CNC milled PC board

One of my goals for the CNC mill has been to help fabricate PC boards, primarily in terms of cutting out the overall shape and drilling any through holes. For simple boards, however, it is possible to machine the circuit traces into the copper and avoid the entire photo-etching process altogether. I recently had a chance to try this process out, and the results were quite good.

This particular board needed to be circular, and needed to have a rectangular opening for a switch, so CNC routing the outline is really the way to go. The circuit is relatively simple, so it also lends itself well to routing the traces. If I were to etch this circuit the usual way with photoresist, developer, etchant, etc. etc. it would have taken three times as long.

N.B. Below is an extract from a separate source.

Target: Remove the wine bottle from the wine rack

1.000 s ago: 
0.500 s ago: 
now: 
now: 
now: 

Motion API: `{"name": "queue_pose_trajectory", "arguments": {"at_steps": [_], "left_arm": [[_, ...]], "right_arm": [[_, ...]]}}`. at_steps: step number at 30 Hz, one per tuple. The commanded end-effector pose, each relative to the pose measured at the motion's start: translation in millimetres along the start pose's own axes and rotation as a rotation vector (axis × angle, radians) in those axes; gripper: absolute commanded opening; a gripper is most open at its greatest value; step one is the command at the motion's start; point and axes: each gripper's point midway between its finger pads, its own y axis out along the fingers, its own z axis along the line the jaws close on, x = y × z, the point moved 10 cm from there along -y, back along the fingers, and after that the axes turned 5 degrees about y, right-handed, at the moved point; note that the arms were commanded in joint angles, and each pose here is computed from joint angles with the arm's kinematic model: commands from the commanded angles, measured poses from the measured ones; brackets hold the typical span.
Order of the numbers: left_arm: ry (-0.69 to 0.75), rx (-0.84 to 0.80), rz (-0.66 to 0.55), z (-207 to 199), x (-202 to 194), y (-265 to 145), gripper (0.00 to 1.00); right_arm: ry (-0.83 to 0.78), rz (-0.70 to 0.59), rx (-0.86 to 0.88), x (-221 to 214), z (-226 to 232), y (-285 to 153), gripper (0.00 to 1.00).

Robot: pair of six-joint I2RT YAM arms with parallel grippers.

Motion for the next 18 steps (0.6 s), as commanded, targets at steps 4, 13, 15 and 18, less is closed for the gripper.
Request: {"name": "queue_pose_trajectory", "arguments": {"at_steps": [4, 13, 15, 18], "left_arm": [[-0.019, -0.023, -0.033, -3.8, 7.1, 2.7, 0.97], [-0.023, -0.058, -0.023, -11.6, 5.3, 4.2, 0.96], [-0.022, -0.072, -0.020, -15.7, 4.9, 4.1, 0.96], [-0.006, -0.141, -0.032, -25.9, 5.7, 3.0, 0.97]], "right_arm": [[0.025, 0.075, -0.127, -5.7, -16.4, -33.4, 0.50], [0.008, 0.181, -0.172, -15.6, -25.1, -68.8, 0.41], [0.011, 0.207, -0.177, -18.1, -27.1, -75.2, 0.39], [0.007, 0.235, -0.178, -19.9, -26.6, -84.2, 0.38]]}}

PC board layout in Cadsoft's Eagle

 

The board was designed in Eagle as usual, but I then used an add-on to Eagle called PCB-gcode to generate gcode from the traces. There are a number of settings to specify depths, tool settings, speeds, etc. but it is fairly self-explanatory.

PCB-GCODE screenshot

I chose some pretty basic settings, which resulted in the following preview:

PC board layout in PCB-GCODE

I was never able to figure out how to generate the outlines using PCB-gcode, so I re-drew them in Mastercam and went from there. PCB-gcode is supposed to have that ability but there appear to be some bugs in the software that limit its ability to deal with circles and arcs. If anyone has made better progress than me I’d love to hear about it.

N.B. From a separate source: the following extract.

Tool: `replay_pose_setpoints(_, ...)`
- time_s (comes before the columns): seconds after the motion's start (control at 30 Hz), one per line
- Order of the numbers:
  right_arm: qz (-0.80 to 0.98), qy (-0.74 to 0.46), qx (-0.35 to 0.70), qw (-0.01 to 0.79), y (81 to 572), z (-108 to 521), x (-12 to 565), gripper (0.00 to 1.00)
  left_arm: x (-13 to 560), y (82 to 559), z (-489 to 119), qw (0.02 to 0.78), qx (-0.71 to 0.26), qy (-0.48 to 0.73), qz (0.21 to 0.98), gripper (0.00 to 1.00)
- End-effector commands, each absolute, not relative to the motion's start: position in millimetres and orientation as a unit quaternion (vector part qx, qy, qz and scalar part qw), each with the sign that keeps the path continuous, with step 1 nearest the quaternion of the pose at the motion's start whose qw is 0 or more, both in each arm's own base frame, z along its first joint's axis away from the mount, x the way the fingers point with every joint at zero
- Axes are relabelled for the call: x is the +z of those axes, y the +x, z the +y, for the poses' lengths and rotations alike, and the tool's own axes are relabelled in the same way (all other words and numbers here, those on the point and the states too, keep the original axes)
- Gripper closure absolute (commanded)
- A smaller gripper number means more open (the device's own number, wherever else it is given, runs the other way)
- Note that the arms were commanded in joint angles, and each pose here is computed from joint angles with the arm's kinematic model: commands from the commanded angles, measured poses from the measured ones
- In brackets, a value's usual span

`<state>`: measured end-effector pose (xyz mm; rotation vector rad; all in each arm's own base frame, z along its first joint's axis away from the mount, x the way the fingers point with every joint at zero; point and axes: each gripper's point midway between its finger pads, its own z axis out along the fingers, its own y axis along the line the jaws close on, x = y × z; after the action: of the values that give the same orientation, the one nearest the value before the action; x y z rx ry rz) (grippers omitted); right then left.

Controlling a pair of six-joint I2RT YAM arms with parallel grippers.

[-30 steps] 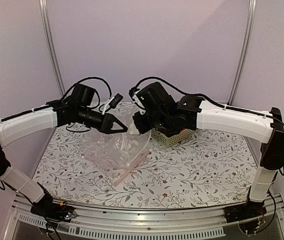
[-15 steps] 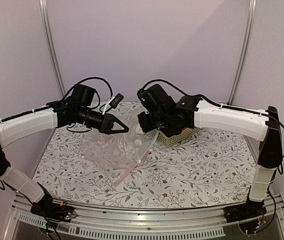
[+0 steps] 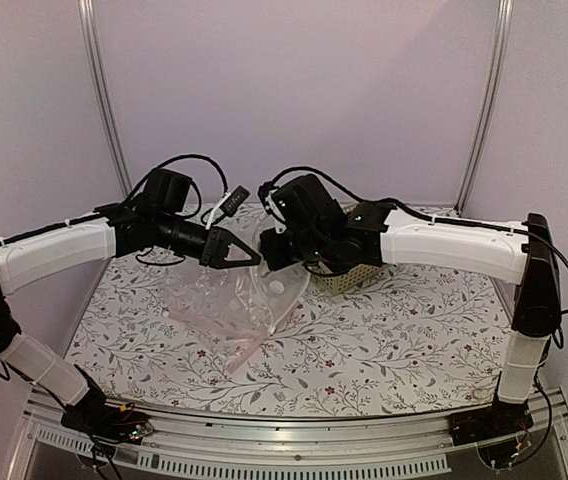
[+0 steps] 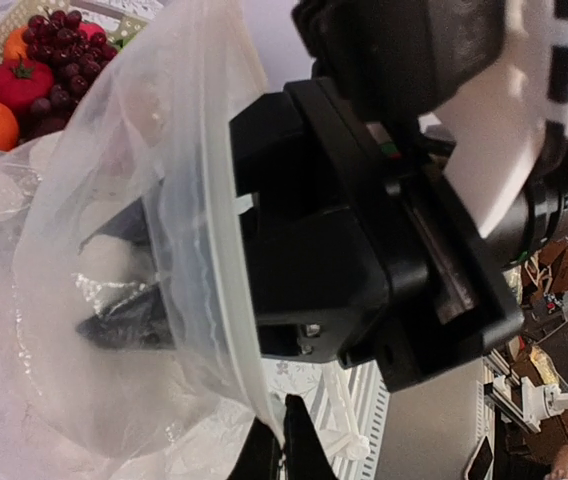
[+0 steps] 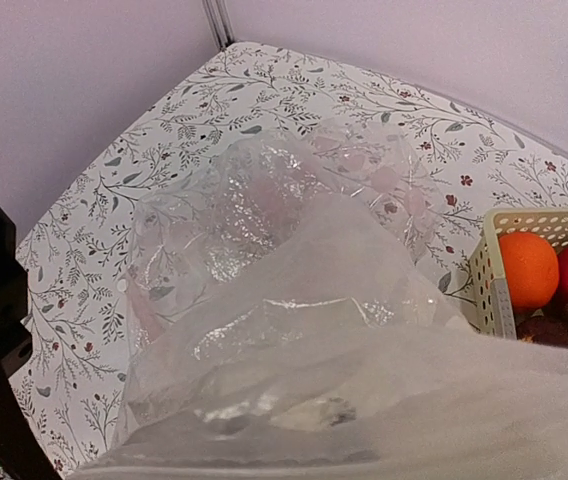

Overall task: Place the food in the zip-top bag and seal the zipper
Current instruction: Place the fake vegetable in the zipper food storage bag.

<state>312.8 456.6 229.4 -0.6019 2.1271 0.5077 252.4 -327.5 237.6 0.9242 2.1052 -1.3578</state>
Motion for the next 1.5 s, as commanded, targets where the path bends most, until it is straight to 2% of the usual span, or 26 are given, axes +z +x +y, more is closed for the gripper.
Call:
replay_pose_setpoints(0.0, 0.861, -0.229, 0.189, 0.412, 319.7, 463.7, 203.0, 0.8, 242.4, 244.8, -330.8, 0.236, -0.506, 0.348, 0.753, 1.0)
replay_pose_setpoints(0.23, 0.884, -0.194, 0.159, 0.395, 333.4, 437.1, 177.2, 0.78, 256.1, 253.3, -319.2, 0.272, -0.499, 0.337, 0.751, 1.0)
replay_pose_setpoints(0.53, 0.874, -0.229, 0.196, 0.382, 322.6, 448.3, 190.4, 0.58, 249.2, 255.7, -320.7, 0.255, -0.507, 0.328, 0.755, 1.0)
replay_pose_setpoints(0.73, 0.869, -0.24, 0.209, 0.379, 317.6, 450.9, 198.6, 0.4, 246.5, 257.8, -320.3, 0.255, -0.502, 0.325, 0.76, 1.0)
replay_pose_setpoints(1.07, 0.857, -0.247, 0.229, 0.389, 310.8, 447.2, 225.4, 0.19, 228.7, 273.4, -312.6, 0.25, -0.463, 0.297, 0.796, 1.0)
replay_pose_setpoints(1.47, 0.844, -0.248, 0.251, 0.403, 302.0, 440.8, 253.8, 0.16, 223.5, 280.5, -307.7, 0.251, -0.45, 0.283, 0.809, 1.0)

CNC machining a PCB on G0704 CNC mill Anyway the final product came out pretty good. I was pretty pleased with myself having tightened up the backlash to only .004″ per axis, but after machining .024″ wide traces I realized how bad that is. Under the right circumstances this is a good technique to save time, but I wouldn’t try to machine extremely fine traces or tight-pitched pads until I work those last few thousandths of backlash out of my machine.